BRIEF - Give again, unaltered, the lines of the listing below that run from the line having "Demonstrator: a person" through the line having "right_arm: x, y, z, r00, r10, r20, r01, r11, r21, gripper".

SOURCE RECORDS -
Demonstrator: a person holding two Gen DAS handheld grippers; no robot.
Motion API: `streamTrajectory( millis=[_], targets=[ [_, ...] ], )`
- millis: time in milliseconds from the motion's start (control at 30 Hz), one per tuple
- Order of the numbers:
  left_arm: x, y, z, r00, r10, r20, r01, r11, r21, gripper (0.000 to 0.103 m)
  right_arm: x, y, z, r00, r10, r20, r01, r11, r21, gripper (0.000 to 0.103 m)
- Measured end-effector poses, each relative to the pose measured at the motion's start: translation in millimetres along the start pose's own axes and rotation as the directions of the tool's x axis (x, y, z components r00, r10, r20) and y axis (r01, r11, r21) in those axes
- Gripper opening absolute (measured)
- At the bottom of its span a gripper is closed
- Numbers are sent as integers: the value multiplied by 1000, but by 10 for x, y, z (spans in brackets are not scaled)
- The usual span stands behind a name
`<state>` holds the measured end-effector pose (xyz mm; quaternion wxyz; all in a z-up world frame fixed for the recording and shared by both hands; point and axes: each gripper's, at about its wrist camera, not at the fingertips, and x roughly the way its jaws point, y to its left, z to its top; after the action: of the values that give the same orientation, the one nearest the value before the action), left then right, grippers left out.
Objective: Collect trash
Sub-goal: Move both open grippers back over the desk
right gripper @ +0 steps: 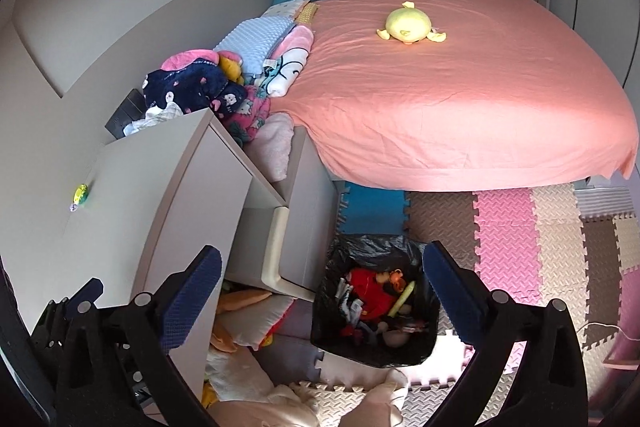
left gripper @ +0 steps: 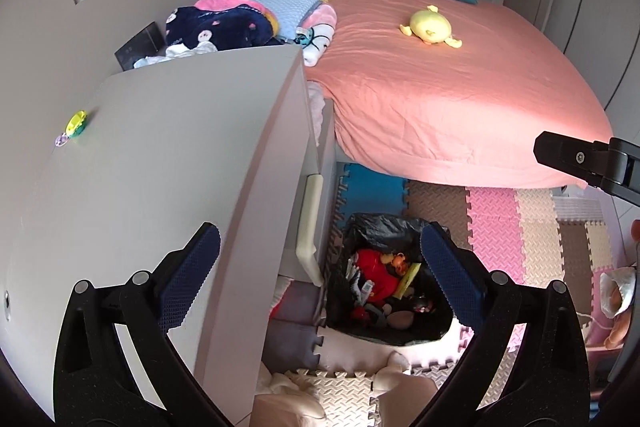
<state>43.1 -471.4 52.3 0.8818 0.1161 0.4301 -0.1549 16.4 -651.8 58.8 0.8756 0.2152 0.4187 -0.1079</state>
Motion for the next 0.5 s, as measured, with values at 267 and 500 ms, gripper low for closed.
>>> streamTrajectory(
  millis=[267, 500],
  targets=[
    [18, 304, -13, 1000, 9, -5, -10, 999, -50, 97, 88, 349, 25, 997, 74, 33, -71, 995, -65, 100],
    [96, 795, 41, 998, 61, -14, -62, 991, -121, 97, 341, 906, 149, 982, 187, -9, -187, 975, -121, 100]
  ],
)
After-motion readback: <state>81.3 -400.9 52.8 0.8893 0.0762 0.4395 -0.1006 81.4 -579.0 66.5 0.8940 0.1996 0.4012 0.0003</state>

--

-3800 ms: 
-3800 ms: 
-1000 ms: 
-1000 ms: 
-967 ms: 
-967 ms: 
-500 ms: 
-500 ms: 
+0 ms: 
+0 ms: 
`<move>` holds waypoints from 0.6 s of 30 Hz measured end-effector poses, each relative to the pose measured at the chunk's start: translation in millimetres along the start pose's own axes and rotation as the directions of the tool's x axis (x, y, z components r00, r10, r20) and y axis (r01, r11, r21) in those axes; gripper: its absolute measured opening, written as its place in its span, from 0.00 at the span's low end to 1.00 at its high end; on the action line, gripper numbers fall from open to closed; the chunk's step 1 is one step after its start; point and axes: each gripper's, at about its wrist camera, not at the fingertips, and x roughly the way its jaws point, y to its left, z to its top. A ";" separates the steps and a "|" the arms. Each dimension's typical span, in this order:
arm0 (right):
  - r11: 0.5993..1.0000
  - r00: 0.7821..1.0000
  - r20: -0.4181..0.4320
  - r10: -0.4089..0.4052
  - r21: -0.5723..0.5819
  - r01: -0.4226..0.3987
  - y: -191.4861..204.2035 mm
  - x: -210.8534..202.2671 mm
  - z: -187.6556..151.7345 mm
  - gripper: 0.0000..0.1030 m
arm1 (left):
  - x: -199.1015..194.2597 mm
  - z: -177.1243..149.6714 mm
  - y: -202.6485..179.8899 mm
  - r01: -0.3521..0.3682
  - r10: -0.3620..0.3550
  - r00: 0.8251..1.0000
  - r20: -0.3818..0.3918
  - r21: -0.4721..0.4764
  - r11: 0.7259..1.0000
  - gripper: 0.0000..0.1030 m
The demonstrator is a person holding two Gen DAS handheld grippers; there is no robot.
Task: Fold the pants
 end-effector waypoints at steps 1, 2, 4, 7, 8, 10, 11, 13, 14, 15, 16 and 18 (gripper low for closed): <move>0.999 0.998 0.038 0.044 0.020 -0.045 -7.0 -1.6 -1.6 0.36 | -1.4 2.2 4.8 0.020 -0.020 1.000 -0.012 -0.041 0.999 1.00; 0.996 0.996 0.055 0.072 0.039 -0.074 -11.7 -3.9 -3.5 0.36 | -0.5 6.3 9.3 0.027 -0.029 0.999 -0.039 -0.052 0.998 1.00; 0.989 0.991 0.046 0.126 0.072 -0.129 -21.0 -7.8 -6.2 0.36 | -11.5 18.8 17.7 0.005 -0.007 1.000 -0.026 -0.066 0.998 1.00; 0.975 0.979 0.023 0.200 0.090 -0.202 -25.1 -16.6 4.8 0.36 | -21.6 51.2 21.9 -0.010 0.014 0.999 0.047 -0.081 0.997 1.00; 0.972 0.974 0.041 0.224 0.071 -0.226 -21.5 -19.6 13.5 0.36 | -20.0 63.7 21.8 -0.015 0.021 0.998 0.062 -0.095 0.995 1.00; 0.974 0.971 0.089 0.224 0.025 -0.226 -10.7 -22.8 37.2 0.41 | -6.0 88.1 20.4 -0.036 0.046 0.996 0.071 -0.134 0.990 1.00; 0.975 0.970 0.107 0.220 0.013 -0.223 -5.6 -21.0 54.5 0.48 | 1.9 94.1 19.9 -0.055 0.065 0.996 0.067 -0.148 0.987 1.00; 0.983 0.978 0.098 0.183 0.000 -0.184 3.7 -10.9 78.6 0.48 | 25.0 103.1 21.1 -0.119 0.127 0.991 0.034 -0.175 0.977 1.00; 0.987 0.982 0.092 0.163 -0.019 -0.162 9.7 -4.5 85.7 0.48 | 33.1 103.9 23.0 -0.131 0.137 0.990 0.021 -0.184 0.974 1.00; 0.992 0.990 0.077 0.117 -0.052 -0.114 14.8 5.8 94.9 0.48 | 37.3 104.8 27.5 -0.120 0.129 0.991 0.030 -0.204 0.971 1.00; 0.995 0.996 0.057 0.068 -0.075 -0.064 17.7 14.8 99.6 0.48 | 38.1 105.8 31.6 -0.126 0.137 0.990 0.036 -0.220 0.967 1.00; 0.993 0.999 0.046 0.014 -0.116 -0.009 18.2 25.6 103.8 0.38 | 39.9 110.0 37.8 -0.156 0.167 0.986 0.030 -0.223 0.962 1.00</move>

WRITTEN REPLY -
Demonstrator: a person holding two Gen DAS handheld grippers; no robot.
Motion API: `streamTrajectory( millis=[_], targets=[ [_, ...] ], )`
- millis: time in milliseconds from the motion's start (control at 30 Hz), one per tuple
- Order of the numbers:
  left_arm: x, y, z, r00, r10, r20, r01, r11, r21, gripper (0.000 to 0.103 m)
  right_arm: x, y, z, r00, r10, r20, r01, r11, r21, gripper (0.000 to 0.103 m)

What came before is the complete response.